Stages of Universal Service
Above I examined the current situations of universal service in the US and Japan. Before
beginning to investigate the relationship between regulatory governance and the implementation
of universal service, it is important to understand where the two countries’ universal service are
now. Thus, here I will turn to a framework for the stages of universal service provided by Milne
(1998).
Based on network development, Milne highlights five stages of universal service
corresponding universal service issues and often-used solutions. According to him, in Stage 1
(Network Establishment), the critical question is how to fund the necessary huge investment in
networks and how to get appropriate technology and skills. In Stage 2 (Wide Geographic Reach),
the main constraint to network expansion is limited demand for telecommunications services due
to high price and use of alternative communications. In this stage, typical universal service goals
can be geographically uniform charges and maintaining regional parity. Stage 3 (Mass Market
Take-up) is characterized by growing network and there are usually waiting lists, caused by plant
and manpower shortages. This stage is entered when the cost of telephone ownership becomes
affordable for the bulk of country’s (middle-income) households and introducing competition
calls for tariff rebalancing. In Stage 4 (Network Completion), usual telephone penetration ratio is
from 75-100% and telephone becomes affordable to all. That is, the phone changes its status
from luxury to necessity and telecommunications services can be adaptable to special needs at
this stage. Moreover, there can be network competition and cost-oriented tariffs, and thus, typical
policy measures for universal service will be targeted subsidies.
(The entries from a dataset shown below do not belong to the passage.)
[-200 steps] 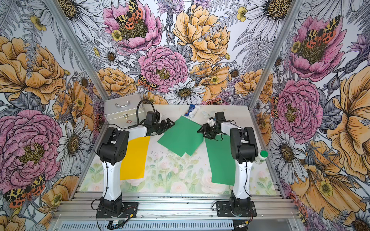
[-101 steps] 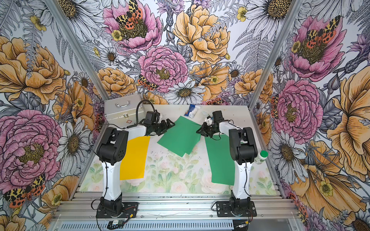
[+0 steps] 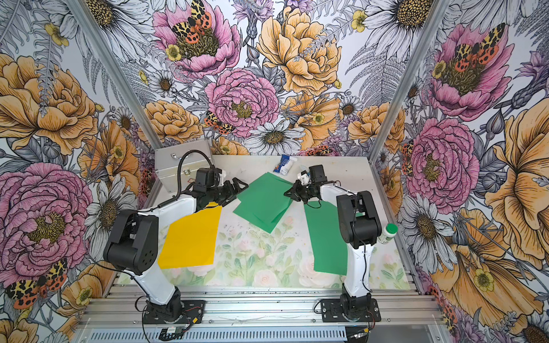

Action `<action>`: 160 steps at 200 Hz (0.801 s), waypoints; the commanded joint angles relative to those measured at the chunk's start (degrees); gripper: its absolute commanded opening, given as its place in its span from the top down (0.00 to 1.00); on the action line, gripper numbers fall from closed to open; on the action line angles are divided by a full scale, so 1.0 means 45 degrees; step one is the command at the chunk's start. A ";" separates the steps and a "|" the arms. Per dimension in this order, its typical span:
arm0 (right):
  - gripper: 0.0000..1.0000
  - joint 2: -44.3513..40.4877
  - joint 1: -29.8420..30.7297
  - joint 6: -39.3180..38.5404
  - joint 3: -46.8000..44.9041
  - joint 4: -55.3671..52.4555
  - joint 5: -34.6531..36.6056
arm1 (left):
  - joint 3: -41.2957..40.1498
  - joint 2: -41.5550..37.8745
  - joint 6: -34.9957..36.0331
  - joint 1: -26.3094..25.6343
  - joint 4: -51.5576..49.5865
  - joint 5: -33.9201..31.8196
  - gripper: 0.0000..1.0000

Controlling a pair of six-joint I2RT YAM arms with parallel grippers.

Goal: Sort the scattered colored papers by color
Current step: Pick up the colored paper.

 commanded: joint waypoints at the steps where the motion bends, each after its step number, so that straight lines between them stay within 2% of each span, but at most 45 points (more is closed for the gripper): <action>1: 0.92 -0.0698 0.0007 0.1662 -0.0560 0.2627 -0.0369 | -0.1171 -0.0623 -0.1298 -0.0324 0.1354 0.0544 0.02; 14: 0.92 -0.0722 0.0019 0.2279 -0.0816 0.3520 -0.0455 | -0.1785 -0.0986 -0.1769 -0.0578 0.1698 0.0493 0.02; 40: 0.94 -0.0801 0.0060 0.2565 -0.0949 0.3830 -0.0238 | -0.2972 -0.1483 -0.3054 -0.0979 0.2843 0.0272 0.02; 81: 0.95 -0.1057 0.0184 0.3594 -0.1359 0.5200 -0.0333 | -0.4322 -0.0932 -0.5294 -0.1326 0.6365 0.0264 0.02; 108: 0.94 -0.1226 0.0297 0.3660 -0.1500 0.5326 -0.0311 | -0.4471 0.0433 -0.6752 -0.1471 0.8810 0.0399 0.02; 135: 0.95 -0.1405 0.0436 0.3626 -0.1681 0.5352 -0.0331 | -0.4545 0.2887 -0.9132 -0.1588 1.3434 0.0549 0.02; 160: 0.95 -0.1481 0.0472 0.3588 -0.1910 0.5340 -0.0275 | -0.4330 0.5051 -1.1016 -0.1693 1.7189 0.0155 0.21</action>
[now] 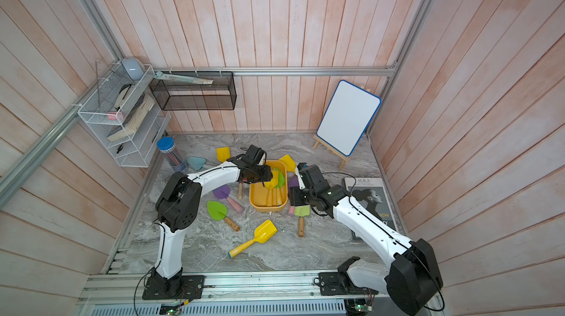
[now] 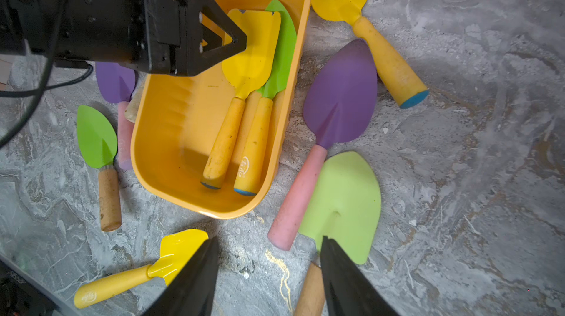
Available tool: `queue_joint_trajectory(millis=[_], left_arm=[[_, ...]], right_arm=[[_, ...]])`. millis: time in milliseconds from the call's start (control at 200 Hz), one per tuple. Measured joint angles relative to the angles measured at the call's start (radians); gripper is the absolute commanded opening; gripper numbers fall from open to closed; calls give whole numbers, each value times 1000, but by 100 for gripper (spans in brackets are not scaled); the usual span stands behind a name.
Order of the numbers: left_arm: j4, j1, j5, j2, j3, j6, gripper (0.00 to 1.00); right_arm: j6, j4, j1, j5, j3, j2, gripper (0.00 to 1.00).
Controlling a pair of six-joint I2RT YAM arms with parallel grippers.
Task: Put the shovel into the storage box
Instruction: Place the shovel in the storage box, then pick up the shovel from the center of the board.
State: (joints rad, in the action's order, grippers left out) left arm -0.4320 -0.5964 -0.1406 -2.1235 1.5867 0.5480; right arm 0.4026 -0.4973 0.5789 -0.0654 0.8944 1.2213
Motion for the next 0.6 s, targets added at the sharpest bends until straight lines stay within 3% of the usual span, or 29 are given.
queue_joint_trajectory(millis=[330, 600], left_arm=[[-94, -11, 81, -14, 90, -14, 60], [-117, -15, 110, 23, 69, -18, 61]], right_arm=[[-4, 0, -29, -5, 0, 3, 58], [-98, 1, -204, -42, 26, 45, 56]])
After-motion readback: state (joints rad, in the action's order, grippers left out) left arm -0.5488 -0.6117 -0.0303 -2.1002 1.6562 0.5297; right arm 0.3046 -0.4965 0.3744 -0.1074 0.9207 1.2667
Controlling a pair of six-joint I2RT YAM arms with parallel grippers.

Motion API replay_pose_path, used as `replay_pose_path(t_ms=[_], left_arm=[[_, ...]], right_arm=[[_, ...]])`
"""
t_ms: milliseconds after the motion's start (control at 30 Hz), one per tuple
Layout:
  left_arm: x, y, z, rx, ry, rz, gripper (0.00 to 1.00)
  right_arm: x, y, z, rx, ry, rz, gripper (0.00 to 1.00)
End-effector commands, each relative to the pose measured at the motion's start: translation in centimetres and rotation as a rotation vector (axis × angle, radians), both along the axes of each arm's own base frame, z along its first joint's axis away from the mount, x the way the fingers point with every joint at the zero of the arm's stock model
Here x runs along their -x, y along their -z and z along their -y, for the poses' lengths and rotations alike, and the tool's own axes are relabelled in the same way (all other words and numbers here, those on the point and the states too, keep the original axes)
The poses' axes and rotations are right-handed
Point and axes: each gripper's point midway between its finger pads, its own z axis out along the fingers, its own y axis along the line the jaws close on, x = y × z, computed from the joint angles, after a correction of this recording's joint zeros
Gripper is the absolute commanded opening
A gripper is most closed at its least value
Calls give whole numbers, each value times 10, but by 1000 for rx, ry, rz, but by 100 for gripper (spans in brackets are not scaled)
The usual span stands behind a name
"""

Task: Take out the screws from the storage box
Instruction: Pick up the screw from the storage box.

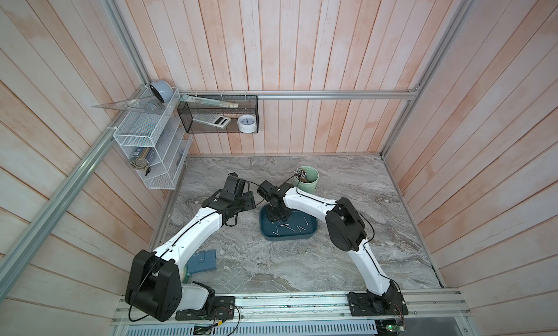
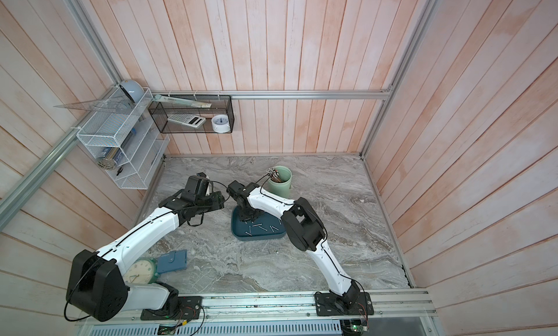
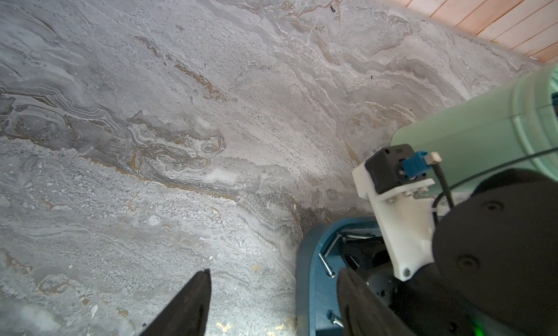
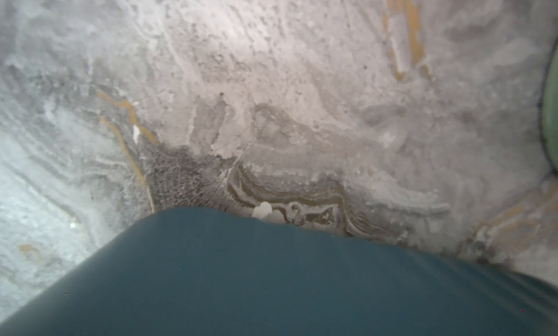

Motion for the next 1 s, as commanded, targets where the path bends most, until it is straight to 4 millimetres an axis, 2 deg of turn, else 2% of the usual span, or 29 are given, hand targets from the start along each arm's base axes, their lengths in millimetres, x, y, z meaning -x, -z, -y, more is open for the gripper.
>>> replay_pose_path(t_ms=[0, 133, 400, 500, 633, 733, 833, 967], left_arm=[[0, -1, 0, 18, -4, 10, 71], [0, 0, -1, 17, -8, 9, 71], [0, -3, 5, 46, 13, 26, 71], [0, -2, 11, 61, 43, 16, 71], [0, 0, 13, 72, 52, 9, 71], [0, 1, 12, 63, 47, 4, 72], [0, 1, 8, 43, 38, 2, 72], [0, 2, 8, 46, 35, 4, 72]], right_arm=[[15, 33, 29, 141, 11, -76, 9], [11, 8, 19, 73, 3, -41, 6], [4, -71, 3, -168, 27, 110, 6], [4, -89, 5, -201, 36, 145, 6], [4, -100, 12, -195, 38, 173, 6], [4, -106, 21, -173, 43, 192, 6], [4, -119, 41, -128, 61, 224, 6], [7, -134, 90, -61, 130, 274, 6]])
Finally, Stage 5 (Service to
Individuals) is still mostly conjectural because only a few countries have reached this stage. At
this stage, the goal type of universal service is based on a libertarian view of the individual’s right
to communicate and the typical policy goal of telecommunications is the achievement of free and
fair competition. Furthermore, the notion of advanced services such as mobile, Internet, and
broadband services and schools or hospitals’ access to those services becomes social needs.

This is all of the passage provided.